One of the challenges was the resources to support each local station. Each local station was bought and sold many times, so the hardware stacks of equipment were all over the place, very, very different sets of hardware. And so that support challenge was significant for Sinclair. This essentially normalizes everything on the cloud, provides one place for managing across their large distribution of channels, but also gives the local channels the flexibility to do the things they need to do in the market, which is exciting for everybody.

We have migrated over [115 stations on Amagi] now. So, you know, there's more to come. And what it also does is set up Sinclair from a commercial business perspective to potentially acquire other stations and move them to the cloud quite quickly to reduce those costs. So there are some future benefits as Sinclair considers further consolidation.
 
AWS: What cloud benefits stand out especially for live events and scale?

 

Finster: It's probably worth mentioning another one of our customers, DAZN, which is based in Europe and does live sports events. So for DAZN, they run somewhere near 40,000 different live events over the course of a year. And so we do have spin-up, spin-down of those live events in AWS, which again, reduces costs and provides flexibility, adaptability, and the ability to surge when there's something. The Olympics come along, and we are running hundreds of events for NBCU. That's another element where cloud is really helping provide that flexibility. We can spin up new live or pop-up channels in a matter of minutes at this point.

 

AWS: What is the current state of FAST channels?
 

Finster: FAST is growing.
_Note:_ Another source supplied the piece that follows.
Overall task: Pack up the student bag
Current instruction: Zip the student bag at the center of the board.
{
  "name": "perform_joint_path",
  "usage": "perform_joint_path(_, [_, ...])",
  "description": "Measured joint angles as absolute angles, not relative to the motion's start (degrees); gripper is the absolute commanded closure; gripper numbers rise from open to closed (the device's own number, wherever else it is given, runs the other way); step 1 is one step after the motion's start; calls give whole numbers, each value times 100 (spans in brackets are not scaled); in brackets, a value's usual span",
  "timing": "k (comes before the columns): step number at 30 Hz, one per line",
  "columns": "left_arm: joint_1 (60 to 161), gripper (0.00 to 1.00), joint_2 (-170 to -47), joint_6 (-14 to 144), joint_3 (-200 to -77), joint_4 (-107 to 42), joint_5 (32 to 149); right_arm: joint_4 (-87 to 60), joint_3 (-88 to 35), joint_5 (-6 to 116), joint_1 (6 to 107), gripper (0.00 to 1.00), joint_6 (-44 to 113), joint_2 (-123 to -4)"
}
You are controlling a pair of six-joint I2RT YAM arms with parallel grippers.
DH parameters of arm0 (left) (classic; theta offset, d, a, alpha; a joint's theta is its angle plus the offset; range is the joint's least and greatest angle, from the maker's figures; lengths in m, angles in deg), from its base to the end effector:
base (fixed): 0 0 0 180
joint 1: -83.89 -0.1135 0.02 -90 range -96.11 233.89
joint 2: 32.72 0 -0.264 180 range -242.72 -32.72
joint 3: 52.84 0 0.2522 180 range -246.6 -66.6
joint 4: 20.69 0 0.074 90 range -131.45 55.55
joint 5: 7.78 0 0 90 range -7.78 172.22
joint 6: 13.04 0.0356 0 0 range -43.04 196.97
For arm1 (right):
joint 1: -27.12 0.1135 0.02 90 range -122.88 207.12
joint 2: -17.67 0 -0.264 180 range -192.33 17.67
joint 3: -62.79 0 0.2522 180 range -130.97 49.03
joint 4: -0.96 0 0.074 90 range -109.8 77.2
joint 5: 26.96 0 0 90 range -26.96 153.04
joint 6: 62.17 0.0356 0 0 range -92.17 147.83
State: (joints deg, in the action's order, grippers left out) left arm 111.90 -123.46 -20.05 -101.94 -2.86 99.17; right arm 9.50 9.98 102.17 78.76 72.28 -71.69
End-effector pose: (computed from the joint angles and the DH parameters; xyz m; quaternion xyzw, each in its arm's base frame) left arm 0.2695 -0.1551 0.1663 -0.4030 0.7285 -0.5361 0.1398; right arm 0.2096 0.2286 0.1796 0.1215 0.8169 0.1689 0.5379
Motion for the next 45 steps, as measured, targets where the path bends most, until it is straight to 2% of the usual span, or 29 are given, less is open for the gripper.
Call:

So we calculate somewhere around 20% year-on-year growth. If you look at certain markets like LATAM, that growth is 60% year-on-year. So the FAST industry is growing. I would say there are more premium channels coming into the market as eyeballs and revenue are explored there. The other thing I wanted to mention is our partners Nielsen, in their Gauge Report last year, for the first time showed that FAST is somewhere around 6% of all TV consumption, which is a big number at this point. If you look at broadcasting cable, they're both in the low 20s. So FAST is taking market share. It is where ad dollars are going. So there are some great numbers.